Everything You Think, See, and Do Is A Prayer
Image by Esther Merbt

Prayer is the most important part of the human experience. It is the most important part of our daily activities. The reason it is the most important part of our experience and our activities is because it is the process by which we create our lives.

It should be understood by anyone examining the subject of prayer that everything we think, see, and do is a prayer. Life is a prayer in the sense that it is a continuous request to the universe and its God to present us with what we choose and desire.

God understands our desires not just through the occasional utterances that we call "prayers" in the traditional sense, but through every thought we think, every word we speak, and everything we do. Our thoughts, our words, and our actions are our prayers.

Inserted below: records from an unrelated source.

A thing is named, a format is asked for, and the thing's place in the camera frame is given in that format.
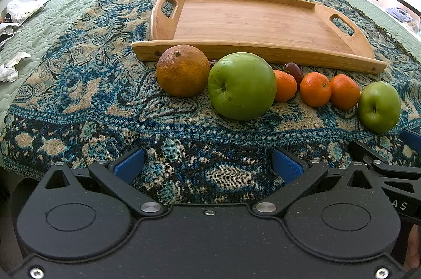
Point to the wooden serving tray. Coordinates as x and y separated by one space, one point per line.
280 31

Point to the small green apple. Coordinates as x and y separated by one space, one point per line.
379 107

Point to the large dull orange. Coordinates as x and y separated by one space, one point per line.
182 71

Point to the person's right hand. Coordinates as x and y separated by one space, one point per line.
412 256

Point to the large green apple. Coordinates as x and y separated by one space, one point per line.
242 86

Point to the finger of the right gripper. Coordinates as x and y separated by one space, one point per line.
387 173
411 138

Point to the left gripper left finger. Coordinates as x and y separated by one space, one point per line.
116 177

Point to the white paper bag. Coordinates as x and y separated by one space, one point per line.
18 11

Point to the crumpled white paper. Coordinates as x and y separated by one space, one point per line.
8 72

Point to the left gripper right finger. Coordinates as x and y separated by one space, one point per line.
301 178

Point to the blue paisley throw cloth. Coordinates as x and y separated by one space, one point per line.
91 99

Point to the mandarin orange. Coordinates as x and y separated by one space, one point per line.
286 86
315 89
345 93

Most people do not think of life as a constant prayer; most people believe they are praying only when involved in that deliberate, peculiar activity we know as prayer. Thus, many people feel that their prayers either go unanswered or or are answered sporadically and only in the affirmative. But the truth is, prayer does not begin with kneeling down, or lighting a votive candle, or sitting in meditation, or picking up our prayer beads, or performing some outward or inner ritual.

Beginning and Ending of Prayer

Prayer begins at the moment of our birth and ends with our death, if we speak in the classic terms of most human understanding. Of course, if we more beyond the notions of birth and death to reach higher understandings, we learn that birth and death are merely the beginning and the end of an ongoing, cyclical experience through which we move throughout the ages and for all time.

But in normal human terms, in our relative world, I would use the word "prayer" to create a greater understanding among a larger number of people. Our prayer begins within the moment of our birth in this particular lifetime. And at our death this particular version of our prayer ends. But at no time between our birth and our death do we cease our prayer.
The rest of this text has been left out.